PROVIDED RECORDS:
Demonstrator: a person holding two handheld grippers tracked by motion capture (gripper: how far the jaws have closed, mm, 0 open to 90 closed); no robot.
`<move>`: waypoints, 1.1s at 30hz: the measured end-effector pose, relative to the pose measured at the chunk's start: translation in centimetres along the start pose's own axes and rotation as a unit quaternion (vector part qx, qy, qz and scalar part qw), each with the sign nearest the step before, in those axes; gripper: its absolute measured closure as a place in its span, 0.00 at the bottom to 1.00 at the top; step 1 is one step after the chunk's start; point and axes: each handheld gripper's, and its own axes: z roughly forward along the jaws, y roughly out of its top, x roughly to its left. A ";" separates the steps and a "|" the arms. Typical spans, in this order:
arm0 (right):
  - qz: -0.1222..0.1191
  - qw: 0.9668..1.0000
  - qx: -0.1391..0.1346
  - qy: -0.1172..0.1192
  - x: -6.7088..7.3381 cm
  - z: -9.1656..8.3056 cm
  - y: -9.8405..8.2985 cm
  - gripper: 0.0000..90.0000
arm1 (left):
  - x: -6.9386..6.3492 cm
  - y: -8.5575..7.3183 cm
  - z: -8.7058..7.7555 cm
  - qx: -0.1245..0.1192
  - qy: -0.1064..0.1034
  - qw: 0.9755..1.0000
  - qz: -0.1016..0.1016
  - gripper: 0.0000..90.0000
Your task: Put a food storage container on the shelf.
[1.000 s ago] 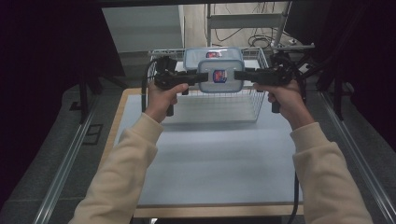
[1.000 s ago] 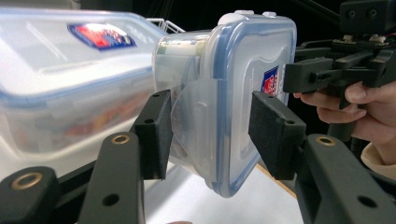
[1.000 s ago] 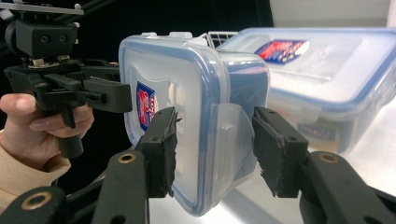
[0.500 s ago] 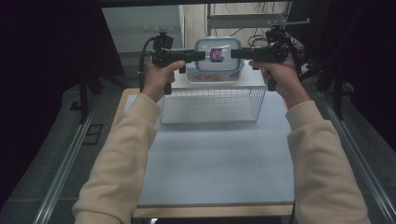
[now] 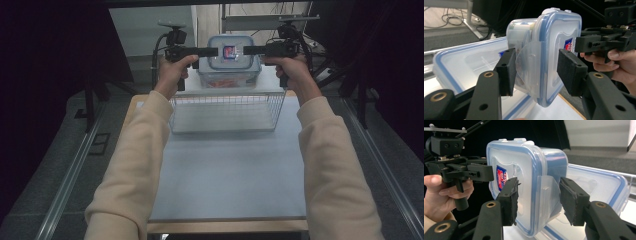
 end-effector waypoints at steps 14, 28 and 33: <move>0.046 0.999 -0.015 -0.011 -1.1 1.3 0.0 0.49 | 0.3 0.2 1.3 -0.008 0.021 0.999 -0.028 0.48; 0.068 0.997 -0.033 -0.028 -1.6 1.3 -0.6 0.38 | 0.8 -0.3 1.4 -0.024 0.042 0.998 -0.043 0.28; 0.056 0.997 -0.044 -0.033 -1.1 0.1 -0.9 0.38 | 0.5 -1.0 0.2 -0.033 0.043 0.998 -0.036 0.29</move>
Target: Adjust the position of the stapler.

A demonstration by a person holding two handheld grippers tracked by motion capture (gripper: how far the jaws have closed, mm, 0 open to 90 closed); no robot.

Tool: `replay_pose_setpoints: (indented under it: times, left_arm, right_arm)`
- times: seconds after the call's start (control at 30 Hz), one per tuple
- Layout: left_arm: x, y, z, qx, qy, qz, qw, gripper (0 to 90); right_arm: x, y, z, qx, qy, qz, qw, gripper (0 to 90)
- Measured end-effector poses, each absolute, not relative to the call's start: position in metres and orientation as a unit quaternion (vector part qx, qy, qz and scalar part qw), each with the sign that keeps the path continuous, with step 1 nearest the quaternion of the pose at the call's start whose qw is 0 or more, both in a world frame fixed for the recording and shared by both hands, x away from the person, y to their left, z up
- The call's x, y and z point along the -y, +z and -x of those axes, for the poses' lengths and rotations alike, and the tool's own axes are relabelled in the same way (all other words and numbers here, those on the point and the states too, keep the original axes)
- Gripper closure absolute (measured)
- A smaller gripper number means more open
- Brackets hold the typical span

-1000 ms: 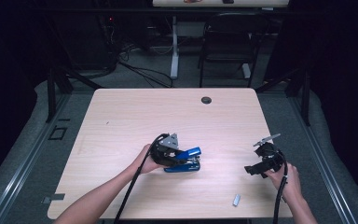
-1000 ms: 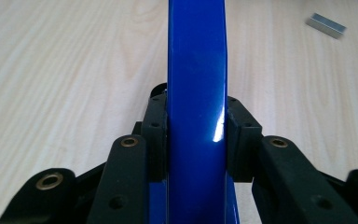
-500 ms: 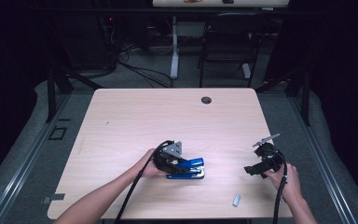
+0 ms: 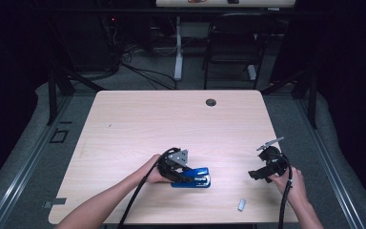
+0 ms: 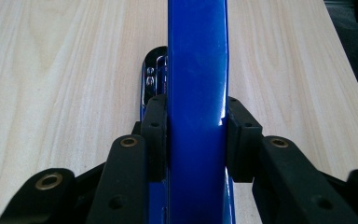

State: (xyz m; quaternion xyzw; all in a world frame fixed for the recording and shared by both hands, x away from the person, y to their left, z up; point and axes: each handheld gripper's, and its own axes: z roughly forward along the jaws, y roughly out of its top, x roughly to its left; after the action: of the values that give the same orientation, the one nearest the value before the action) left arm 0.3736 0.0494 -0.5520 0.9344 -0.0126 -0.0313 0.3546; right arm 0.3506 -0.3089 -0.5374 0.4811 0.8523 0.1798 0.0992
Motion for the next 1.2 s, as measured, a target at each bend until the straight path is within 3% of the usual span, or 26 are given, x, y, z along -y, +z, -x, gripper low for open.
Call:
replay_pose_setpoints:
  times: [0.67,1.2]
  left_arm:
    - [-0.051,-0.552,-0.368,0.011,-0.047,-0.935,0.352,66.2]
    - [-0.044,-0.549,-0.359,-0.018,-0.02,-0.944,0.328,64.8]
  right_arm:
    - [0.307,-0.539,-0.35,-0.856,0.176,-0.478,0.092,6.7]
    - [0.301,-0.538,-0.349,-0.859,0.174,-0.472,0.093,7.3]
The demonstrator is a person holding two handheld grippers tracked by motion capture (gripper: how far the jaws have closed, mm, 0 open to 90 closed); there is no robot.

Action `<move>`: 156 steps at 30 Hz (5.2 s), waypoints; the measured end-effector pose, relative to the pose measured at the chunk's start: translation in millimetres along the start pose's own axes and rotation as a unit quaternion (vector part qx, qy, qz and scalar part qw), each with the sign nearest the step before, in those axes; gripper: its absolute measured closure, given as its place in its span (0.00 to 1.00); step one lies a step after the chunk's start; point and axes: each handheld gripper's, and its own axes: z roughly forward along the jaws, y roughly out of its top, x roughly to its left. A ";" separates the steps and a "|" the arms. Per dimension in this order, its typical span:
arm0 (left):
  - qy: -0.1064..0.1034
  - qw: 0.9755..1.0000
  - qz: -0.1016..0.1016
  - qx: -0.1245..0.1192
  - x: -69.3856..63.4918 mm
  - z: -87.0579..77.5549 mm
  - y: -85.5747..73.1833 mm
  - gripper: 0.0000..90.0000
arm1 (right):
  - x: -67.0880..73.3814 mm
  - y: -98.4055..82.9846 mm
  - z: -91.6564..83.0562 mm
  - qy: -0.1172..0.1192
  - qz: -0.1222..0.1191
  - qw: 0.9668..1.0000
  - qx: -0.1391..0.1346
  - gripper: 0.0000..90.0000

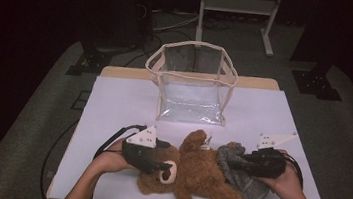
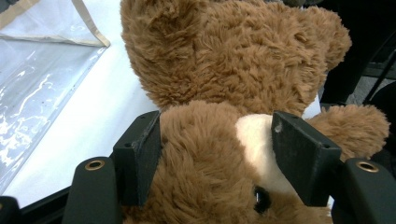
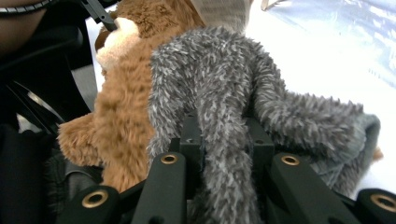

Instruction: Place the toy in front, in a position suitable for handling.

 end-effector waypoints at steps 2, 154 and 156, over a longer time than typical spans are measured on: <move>0.001 1.000 -0.002 -0.001 0.8 0.1 0.0 0.38 | 0.2 -8.1 -1.6 0.002 0.008 1.000 -0.001 0.82; 0.019 0.999 0.028 0.006 3.0 -5.5 -10.7 0.28 | 23.2 27.7 16.4 -0.033 -0.053 0.998 0.027 0.83; 0.022 0.999 0.027 0.010 3.1 -4.0 -10.8 0.26 | 17.3 33.2 19.2 -0.035 -0.051 0.998 0.025 0.83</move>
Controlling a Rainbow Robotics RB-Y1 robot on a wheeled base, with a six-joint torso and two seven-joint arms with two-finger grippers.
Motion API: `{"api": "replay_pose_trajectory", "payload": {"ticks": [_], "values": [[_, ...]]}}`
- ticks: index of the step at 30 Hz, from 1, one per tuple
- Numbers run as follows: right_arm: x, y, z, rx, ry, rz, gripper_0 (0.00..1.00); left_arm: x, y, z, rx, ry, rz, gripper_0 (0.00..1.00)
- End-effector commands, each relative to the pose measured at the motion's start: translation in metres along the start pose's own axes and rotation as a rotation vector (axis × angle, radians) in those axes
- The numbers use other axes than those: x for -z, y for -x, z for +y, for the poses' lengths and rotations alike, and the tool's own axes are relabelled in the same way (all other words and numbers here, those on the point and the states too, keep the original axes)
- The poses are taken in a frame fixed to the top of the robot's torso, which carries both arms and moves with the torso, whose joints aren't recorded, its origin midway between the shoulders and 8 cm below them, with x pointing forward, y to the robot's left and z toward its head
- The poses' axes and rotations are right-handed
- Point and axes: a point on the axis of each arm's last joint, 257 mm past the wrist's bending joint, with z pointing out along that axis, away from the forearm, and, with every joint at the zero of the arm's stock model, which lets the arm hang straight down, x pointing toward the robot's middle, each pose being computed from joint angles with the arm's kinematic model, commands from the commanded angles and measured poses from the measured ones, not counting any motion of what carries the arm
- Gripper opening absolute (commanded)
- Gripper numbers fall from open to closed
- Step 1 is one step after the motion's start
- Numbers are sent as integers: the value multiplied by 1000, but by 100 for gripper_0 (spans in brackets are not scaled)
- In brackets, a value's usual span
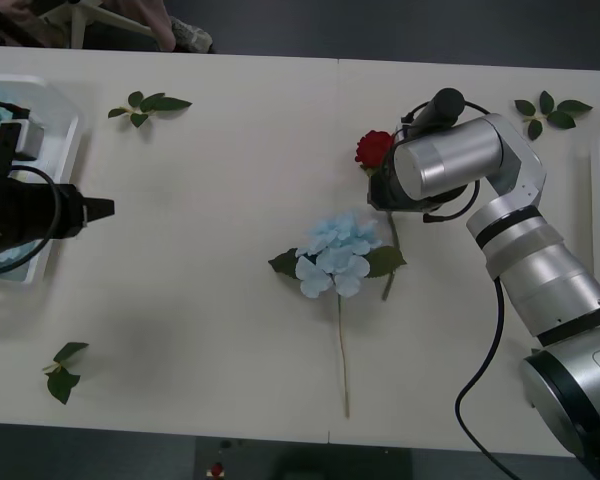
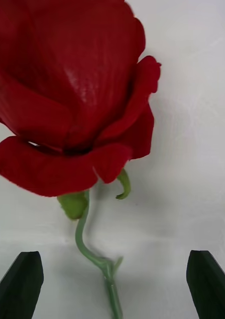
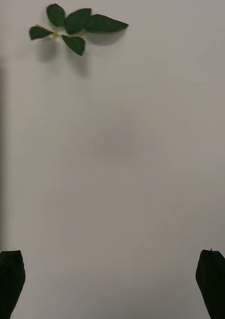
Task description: Put the red flowers into the right box and the blue flowers into the left box
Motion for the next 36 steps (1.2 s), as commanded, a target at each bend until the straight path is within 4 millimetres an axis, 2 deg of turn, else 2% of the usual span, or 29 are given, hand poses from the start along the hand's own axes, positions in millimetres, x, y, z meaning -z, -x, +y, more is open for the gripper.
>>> {"api": "replay_pose_trajectory", "payload": {"ticks": [1, 8, 15, 22, 25, 27, 31, 34, 36], "values": [[12, 24, 14, -38, 12, -50, 84, -10, -16, -46, -1, -20, -10, 100], [4, 25, 16, -33, 13, -75, 83, -32, -48, -112, -9, -75, 16, 100], [0, 22, 18, -26, 4, -79, 83, -51, -81, -182, 76, -133, 80, 100], [-2, 23, 16, -31, 4, -88, 83, -58, -100, -229, 83, -152, 95, 100], [-3, 22, 18, -27, 3, -86, 83, -58, -105, -255, 72, -179, 97, 100], [-3, 22, 17, -27, 2, -87, 70, -57, -110, -271, 68, -194, 103, 100], [-3, 21, 19, -21, 3, -86, 56, -55, -114, -292, 66, -210, 107, 100], [-3, 21, 18, -24, 1, -86, 41, -55, -118, -302, 59, -214, 111, 100], [-4, 20, 19, -23, 2, -84, 37, -57, -121, -306, 39, -210, 111, 100]]}}
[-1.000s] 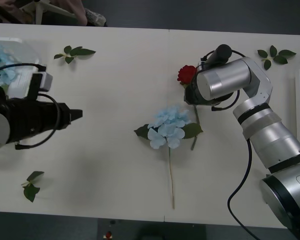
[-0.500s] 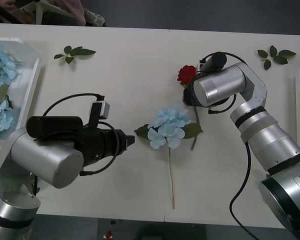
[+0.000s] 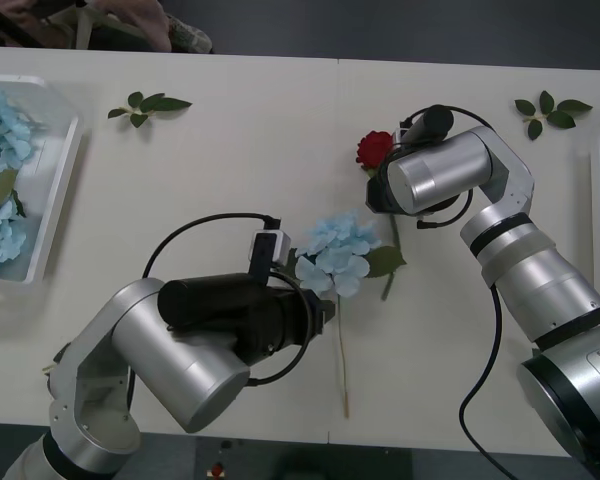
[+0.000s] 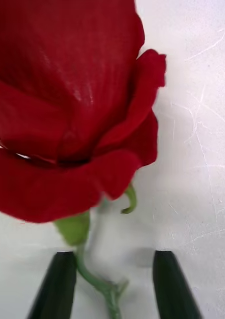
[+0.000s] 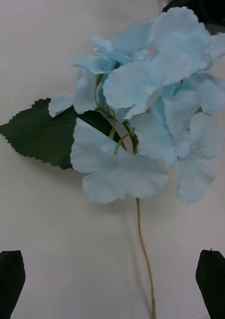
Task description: Put the red flowers into the right box and the blue flowers into the left box
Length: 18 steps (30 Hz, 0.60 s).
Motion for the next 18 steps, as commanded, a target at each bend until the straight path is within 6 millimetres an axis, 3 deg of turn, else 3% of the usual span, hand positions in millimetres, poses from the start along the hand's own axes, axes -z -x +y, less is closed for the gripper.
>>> {"api": "replay_pose_trajectory", "payload": {"ticks": [1, 10, 18], "values": [[11, 20, 21, -15, 24, -38, 33, 1, 13, -13, -14, -8, -37, 100], [10, 18, 21, -19, 22, -34, 1, -34, 22, -26, -26, -28, -41, 100], [11, 21, 16, -15, 10, -41, 0, -59, 31, -33, -15, -24, -22, 100]]}}
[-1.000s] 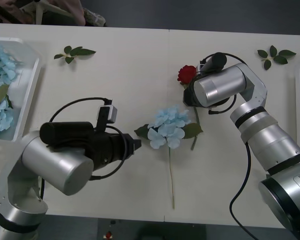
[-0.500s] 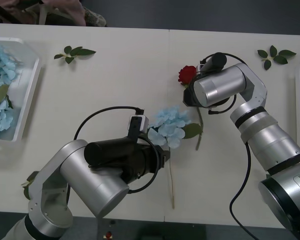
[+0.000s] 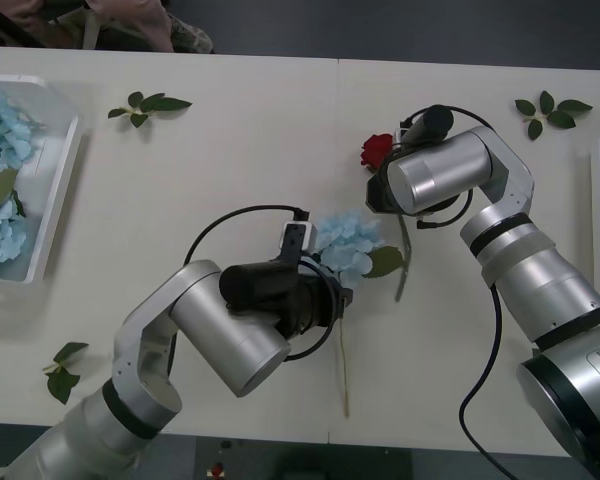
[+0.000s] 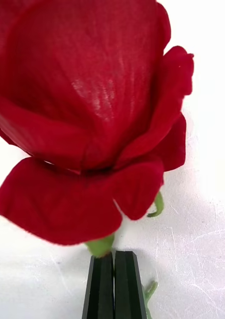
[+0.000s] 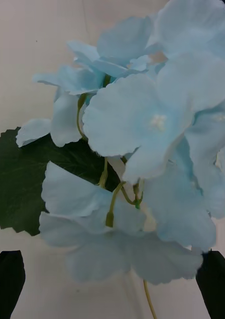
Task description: Put the red flowers into the right box and the blue flowers into the left box
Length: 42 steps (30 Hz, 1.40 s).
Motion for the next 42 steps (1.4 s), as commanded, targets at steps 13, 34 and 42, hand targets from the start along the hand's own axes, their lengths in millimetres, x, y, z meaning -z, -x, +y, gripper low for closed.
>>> {"api": "replay_pose_trajectory", "payload": {"ticks": [13, 34, 42], "values": [[64, 49, -22, -11, -33, -18, 0, -24, 13, -42, 62, -60, 21, 100], [57, 48, -5, -40, 10, -25, 99, -40, 16, -30, -81, 20, 22, 100], [37, 42, -2, -41, 14, -37, 99, -44, 11, -30, -104, 27, 35, 100]]}}
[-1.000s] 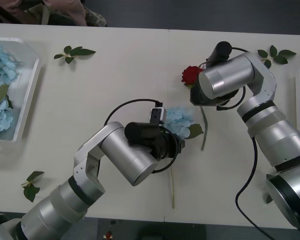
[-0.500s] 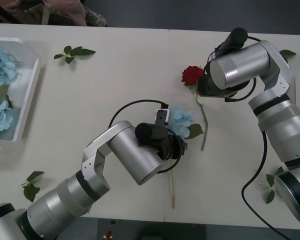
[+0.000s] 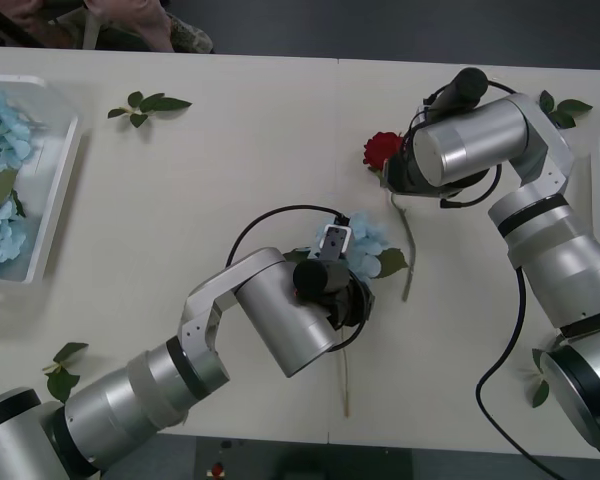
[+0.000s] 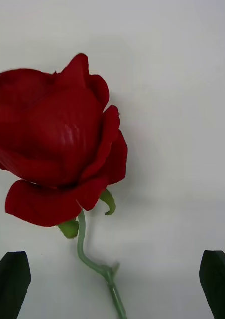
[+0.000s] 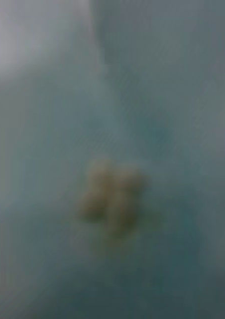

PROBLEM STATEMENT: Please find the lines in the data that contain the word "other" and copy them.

RESULT FOR THIS TASK:
- The call's x, y and z point along the -y, +z and -x of those axes, for the poses' lengths and rotations alike, and the tool's own axes are relabelled in the same way (all other words and numbers here, those on the point and the states too, keep the original axes)
- The numbers use other axes than those: x for -z, y for -x, z for +y, for the poses' lengths and rotations alike, and the tool's own axes are relabelled in the same way (all other words and numbers here, those on the point and the states too, keep the original axes)

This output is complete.